**EXERCISE**
Set down each line from the start of the material exactly, please, up to and including the one that contains "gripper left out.".

***

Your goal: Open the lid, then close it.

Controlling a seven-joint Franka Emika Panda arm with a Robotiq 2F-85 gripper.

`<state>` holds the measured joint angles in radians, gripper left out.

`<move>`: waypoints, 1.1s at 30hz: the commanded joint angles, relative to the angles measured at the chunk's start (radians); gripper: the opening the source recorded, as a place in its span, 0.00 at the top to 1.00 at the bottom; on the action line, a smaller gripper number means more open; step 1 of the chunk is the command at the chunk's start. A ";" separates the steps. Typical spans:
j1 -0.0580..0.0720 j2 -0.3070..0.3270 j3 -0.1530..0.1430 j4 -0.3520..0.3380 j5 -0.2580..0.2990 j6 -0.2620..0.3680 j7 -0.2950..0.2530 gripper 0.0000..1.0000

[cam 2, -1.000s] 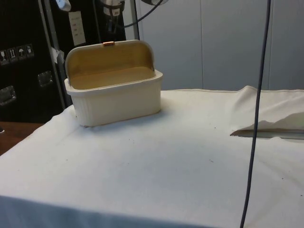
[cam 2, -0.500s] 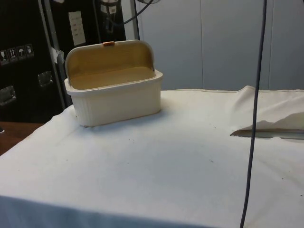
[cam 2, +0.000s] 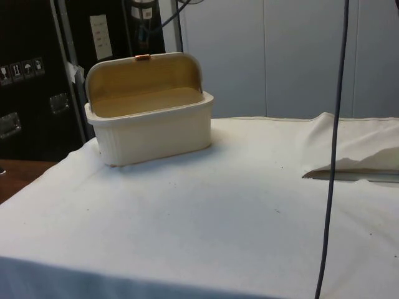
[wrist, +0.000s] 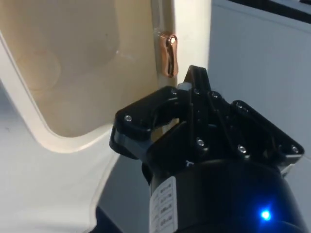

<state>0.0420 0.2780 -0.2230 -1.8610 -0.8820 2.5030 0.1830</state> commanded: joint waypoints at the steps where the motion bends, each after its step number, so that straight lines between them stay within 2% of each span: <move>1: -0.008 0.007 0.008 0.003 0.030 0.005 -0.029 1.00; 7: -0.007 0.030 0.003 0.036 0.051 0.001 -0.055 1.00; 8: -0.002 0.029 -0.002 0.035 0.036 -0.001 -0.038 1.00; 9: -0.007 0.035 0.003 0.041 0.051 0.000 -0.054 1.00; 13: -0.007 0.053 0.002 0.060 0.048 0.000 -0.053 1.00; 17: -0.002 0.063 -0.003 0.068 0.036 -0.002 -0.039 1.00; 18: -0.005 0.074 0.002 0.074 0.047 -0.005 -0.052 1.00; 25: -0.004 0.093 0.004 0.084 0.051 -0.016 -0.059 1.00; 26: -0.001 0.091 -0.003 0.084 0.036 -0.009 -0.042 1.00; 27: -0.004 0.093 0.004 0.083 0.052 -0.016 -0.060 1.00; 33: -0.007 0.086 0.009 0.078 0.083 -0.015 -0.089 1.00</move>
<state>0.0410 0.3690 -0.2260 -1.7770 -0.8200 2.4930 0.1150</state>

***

**WORKED SOLUTION**
Your goal: Open the lid, then close it.

Controlling a seven-joint Franka Emika Panda arm with a Robotiq 2F-85 gripper.

`<state>` holds the measured joint angles in radians, gripper left out.

There is no more to this answer.